TRAVEL: How Oklahoma City Restored My Faith in America’s Goodness
Our tour of the Oklahoma bombing memorial recounts the horror of it — but our better angels too.
Once you reach a certain age, you learn there’s no profit in hate. In the ledger of life, it makes for a wanton expense, especially as our account is running out. Plus hate turns back on itself — always kills the hater and turns the hated into a powerful force for love.
This all became abundantly, overwhelmingly, emotionally evident to me when we paid a visit to the Oklahoma City National Memorial Museum, yet another moving example of the way we honor each other as good and decent people.
The memorial occupies the site that once belonged to the Alfred P. Murrah Federal Building in downtown Oklahoma City. Do you remember? On April 19, 1995, 168 men, women, and, yes, children perished after, at 9:01 a.m., homegrown terrorists detonated a truck bomb that disembowled the the ten-story structure.

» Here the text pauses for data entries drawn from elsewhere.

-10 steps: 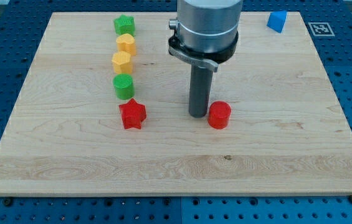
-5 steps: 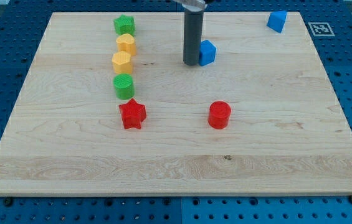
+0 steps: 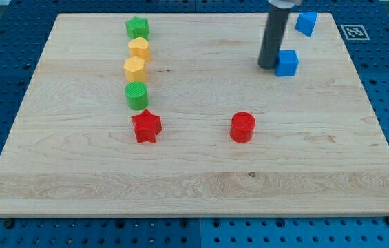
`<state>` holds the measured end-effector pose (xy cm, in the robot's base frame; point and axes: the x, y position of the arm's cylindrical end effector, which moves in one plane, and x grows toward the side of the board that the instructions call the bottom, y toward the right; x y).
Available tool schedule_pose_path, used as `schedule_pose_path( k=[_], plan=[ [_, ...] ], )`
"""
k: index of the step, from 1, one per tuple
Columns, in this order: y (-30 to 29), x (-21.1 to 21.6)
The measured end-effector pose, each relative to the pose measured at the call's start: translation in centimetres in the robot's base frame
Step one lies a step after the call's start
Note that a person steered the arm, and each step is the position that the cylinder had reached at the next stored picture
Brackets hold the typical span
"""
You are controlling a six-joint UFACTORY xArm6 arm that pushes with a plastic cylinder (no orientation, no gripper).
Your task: Push the blue cube below the blue triangle
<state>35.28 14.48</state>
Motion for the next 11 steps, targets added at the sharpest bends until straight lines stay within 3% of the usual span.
schedule_pose_path(
  k=[1, 3, 4, 11],
  plan=[
    [3.4, 1.3],
    [5.0, 6.5],
    [6.6, 6.1],
    [6.3, -6.1]
  ],
)
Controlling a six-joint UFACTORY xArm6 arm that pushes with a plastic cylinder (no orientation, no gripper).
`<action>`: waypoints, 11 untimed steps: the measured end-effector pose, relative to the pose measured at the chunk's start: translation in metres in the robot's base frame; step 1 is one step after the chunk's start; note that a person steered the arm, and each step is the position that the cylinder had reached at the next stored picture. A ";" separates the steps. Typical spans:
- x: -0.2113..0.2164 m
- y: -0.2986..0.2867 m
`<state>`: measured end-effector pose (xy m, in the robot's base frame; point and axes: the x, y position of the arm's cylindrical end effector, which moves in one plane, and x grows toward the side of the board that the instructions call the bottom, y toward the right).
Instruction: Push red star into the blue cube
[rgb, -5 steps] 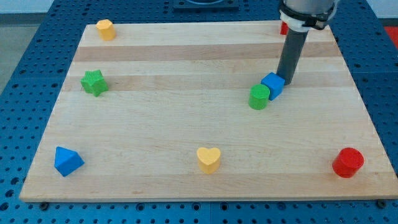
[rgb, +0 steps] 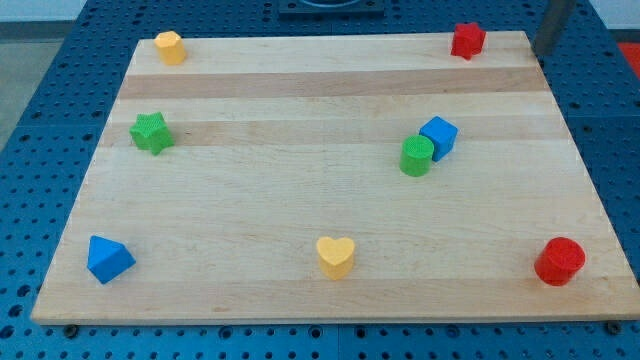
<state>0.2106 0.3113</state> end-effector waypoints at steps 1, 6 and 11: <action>-0.020 -0.024; -0.009 -0.155; 0.044 -0.150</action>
<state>0.2551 0.1608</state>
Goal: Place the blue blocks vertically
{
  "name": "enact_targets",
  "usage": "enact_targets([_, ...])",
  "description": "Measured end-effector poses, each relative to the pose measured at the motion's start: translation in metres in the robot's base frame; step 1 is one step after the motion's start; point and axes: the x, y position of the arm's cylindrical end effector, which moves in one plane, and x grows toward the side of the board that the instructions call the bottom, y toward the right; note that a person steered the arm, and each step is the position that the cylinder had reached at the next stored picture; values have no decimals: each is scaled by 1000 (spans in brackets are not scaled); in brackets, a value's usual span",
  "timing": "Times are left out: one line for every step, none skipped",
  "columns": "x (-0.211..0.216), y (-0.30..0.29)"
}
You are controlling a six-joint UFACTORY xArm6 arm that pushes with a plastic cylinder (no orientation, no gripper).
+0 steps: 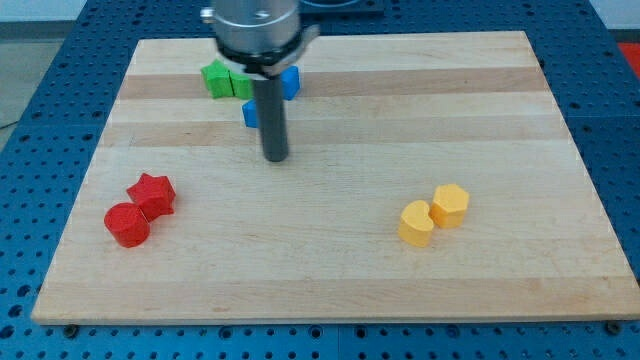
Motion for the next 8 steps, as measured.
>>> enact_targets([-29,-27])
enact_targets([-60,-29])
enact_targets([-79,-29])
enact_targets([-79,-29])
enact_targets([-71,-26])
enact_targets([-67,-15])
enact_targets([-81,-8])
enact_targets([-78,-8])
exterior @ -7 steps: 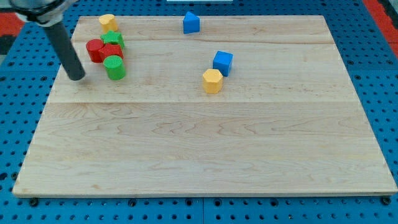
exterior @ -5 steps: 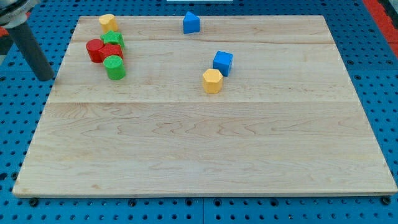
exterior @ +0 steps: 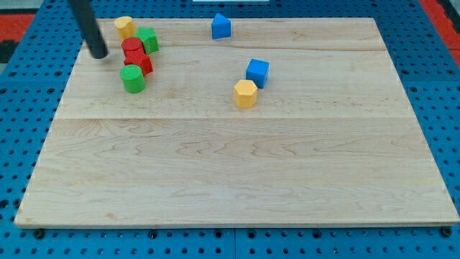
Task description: Move red circle towards the top right
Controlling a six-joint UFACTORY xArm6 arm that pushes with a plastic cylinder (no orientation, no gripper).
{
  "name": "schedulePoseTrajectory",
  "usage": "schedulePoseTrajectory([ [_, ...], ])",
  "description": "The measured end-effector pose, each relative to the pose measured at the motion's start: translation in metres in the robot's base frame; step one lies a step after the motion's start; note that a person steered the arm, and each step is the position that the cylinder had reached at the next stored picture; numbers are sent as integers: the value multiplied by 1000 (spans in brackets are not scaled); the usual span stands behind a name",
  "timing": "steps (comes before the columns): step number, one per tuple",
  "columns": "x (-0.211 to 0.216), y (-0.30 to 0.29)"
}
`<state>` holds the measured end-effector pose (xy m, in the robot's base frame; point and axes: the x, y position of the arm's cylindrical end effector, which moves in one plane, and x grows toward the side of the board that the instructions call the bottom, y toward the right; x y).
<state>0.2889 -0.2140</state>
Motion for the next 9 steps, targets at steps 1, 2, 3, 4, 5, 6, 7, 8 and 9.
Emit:
schedulePoseTrajectory([
  [1,-7,71],
  [2,-7,138],
  [3,-5,170],
  [4,8,167],
  [5,16,187],
  [6,-22,241],
  [7,-32,309],
  [8,-32,358],
  [9,-32,370],
])
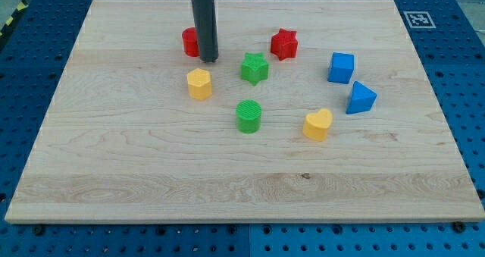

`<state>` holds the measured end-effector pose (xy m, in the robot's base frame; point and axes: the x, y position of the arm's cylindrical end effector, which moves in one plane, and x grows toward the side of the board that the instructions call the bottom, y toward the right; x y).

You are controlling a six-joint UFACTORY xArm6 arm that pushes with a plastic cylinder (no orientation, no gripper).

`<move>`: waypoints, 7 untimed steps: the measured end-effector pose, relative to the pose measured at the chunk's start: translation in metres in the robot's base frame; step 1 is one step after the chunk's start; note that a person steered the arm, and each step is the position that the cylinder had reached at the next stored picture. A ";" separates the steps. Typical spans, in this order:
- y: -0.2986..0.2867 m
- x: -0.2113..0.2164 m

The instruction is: Push the red circle a bit down

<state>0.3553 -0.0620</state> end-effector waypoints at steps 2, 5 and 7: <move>-0.044 0.008; -0.094 0.008; -0.121 0.006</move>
<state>0.3612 -0.1826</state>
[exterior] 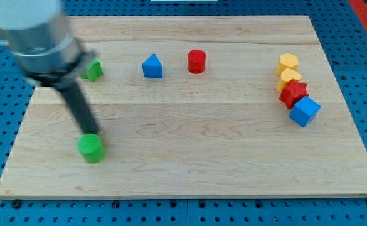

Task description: Move the green circle to the bottom of the blue cube

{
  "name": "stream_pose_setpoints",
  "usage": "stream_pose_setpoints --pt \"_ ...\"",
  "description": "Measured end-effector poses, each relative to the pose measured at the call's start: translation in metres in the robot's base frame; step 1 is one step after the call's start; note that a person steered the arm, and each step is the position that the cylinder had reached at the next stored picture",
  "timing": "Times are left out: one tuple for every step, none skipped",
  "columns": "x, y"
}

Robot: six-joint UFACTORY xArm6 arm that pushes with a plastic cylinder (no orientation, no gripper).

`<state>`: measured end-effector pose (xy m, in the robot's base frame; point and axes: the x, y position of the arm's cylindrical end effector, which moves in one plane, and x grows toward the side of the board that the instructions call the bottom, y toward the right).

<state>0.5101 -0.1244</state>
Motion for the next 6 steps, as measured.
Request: stream_pose_setpoints --pt "-0.003 -0.02" --pt "0.003 -0.098" --pt "0.034 -0.107" --pt "0.034 -0.013" --pt "0.034 0.071" --pt "0.04 0.039"
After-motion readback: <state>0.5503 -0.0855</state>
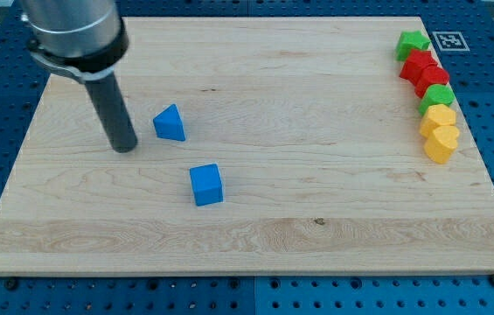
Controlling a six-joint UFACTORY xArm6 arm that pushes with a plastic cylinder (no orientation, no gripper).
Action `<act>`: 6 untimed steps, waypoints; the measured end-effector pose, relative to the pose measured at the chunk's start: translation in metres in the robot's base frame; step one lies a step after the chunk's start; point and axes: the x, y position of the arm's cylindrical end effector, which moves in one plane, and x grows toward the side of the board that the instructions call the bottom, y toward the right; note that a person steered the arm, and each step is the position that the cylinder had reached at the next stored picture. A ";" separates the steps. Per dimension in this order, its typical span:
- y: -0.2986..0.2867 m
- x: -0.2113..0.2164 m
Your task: Move the blue triangle to the up side of blue cube
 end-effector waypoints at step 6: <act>0.071 -0.024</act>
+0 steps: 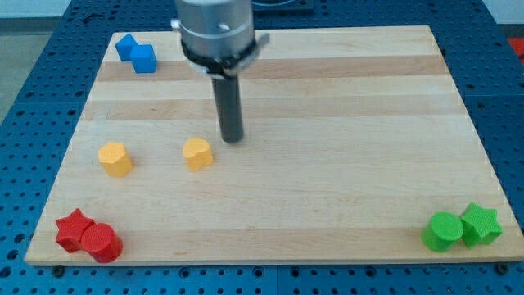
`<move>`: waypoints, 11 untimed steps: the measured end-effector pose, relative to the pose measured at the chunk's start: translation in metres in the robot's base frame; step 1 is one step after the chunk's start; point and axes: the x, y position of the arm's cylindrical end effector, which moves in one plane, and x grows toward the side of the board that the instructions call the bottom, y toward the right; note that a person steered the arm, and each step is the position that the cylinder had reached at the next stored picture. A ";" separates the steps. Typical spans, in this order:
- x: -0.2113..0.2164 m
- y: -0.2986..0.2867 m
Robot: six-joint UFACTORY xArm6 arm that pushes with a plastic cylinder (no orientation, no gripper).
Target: Move the yellow heart towards the bottom center
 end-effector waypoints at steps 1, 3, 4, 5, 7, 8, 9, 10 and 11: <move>0.000 -0.022; 0.028 -0.077; 0.055 -0.061; 0.085 -0.026; 0.114 -0.035; 0.084 -0.057; 0.060 -0.059; 0.048 -0.052; 0.048 -0.016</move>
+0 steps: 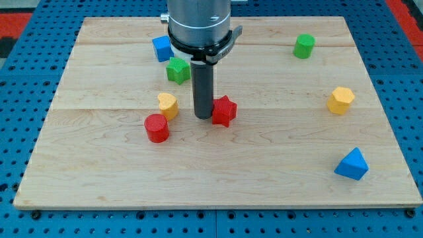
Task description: Push blue triangle diagonally bottom right of red star
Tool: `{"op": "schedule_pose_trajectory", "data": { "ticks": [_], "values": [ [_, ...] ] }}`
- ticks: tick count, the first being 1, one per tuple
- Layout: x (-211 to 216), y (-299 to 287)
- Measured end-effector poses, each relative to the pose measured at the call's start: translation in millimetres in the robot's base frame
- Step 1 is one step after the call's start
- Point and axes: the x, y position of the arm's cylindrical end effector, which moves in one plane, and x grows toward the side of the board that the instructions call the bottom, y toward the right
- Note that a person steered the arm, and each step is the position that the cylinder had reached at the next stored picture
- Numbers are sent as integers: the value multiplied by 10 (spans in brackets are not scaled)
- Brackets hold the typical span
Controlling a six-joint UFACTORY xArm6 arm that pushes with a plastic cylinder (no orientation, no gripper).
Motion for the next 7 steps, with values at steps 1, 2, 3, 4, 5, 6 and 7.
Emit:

The memorial and its museum helps us to remember all the victims. Seeing the empty “chairs” that serve as named markers for each of the 168 choked me up. Encountering their pictures in the museum next door made me weep.
ABOVE: Inside the Oklahoma City National Memorial Museum, a display where each and every one of the 168 bombing victims are remembered.
The memorial bears witness to something else, too. It was the way Americans came together, just as they did on 9/11, to support the families, the first responders, the police, and each other. They provided food. They gave blood. They donated more gloves than those combing the wreckage could use.
The museum steps through every aspect of that horrible day — the chaos, survivor stories, rescue and recovery, the arrest of the perpetrators, their trudge to justice. One of the most dramatic displays plays a tape recording of the regulatory hearing that was taking place just across the street. It began promptly at 9 a.m. — and, just a few minutes into the meeting, caught the bang of the explosion, ensued by the scramble for safety by those in the room..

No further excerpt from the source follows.